**WORK REQUEST**
In the listing below, the lines starting with the line with "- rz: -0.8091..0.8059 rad" and going on through the line with "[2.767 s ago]" are to be reproduced exactly, and only those.

**SUPPLIED INFORMATION**
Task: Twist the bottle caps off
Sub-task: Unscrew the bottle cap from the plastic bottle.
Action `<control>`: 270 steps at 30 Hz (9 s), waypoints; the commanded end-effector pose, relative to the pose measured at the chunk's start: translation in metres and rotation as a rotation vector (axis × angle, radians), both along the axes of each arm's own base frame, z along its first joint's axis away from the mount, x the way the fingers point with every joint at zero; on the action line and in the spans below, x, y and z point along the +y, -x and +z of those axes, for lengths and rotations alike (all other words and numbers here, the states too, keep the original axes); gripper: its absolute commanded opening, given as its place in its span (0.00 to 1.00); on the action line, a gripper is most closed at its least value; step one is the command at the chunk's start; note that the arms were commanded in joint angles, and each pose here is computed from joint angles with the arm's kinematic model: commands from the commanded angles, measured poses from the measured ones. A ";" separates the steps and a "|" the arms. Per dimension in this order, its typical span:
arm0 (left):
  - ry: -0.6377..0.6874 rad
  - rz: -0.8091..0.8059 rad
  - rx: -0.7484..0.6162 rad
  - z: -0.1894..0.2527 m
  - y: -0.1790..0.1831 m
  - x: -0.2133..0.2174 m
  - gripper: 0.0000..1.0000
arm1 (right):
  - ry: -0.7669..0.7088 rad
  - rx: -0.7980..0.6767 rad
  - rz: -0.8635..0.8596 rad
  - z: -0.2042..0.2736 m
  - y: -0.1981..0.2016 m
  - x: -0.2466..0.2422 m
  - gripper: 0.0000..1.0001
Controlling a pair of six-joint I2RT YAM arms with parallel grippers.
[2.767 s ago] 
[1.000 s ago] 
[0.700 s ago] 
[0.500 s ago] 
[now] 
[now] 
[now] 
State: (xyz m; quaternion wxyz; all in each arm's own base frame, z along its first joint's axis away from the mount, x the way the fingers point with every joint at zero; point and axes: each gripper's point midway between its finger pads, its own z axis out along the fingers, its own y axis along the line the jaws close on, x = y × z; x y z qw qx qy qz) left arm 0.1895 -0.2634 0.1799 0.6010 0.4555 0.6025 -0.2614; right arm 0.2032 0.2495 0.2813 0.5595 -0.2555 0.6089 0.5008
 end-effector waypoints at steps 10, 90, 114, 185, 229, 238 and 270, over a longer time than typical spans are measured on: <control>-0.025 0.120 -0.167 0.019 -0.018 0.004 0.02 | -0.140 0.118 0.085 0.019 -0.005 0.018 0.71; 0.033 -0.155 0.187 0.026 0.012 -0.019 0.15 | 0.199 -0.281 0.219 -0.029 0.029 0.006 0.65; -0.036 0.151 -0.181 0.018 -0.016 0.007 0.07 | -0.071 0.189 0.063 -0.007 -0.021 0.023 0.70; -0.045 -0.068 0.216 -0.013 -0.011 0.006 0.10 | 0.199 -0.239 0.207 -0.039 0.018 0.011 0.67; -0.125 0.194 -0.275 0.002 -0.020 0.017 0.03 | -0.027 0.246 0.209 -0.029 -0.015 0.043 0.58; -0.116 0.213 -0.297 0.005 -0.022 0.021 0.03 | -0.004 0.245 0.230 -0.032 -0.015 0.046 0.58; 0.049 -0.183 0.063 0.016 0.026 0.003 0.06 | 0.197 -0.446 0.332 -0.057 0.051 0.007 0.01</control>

**SOLUTION**
  - rz: -0.8091..0.8059 rad
  - rx: -0.7484..0.6162 rad
  - z: -0.1894..0.2527 m
  - y: -0.1790..0.1831 m
  - x: -0.2133..0.2174 m
  - gripper: 0.0000..1.0000
arm1 (right):
  - ry: -0.7669..0.7088 rad
  - rx: -0.7980..0.6767 rad
  - rz: -0.8635..0.8596 rad
  - z: -0.2042..0.2736 m
  - y: -0.1981..0.2016 m
  - x: -0.2466..0.2422 m
  - gripper: 0.0000..1.0001
Controlling a pair of six-joint I2RT YAM arms with parallel grippers.
[2.767 s ago] 

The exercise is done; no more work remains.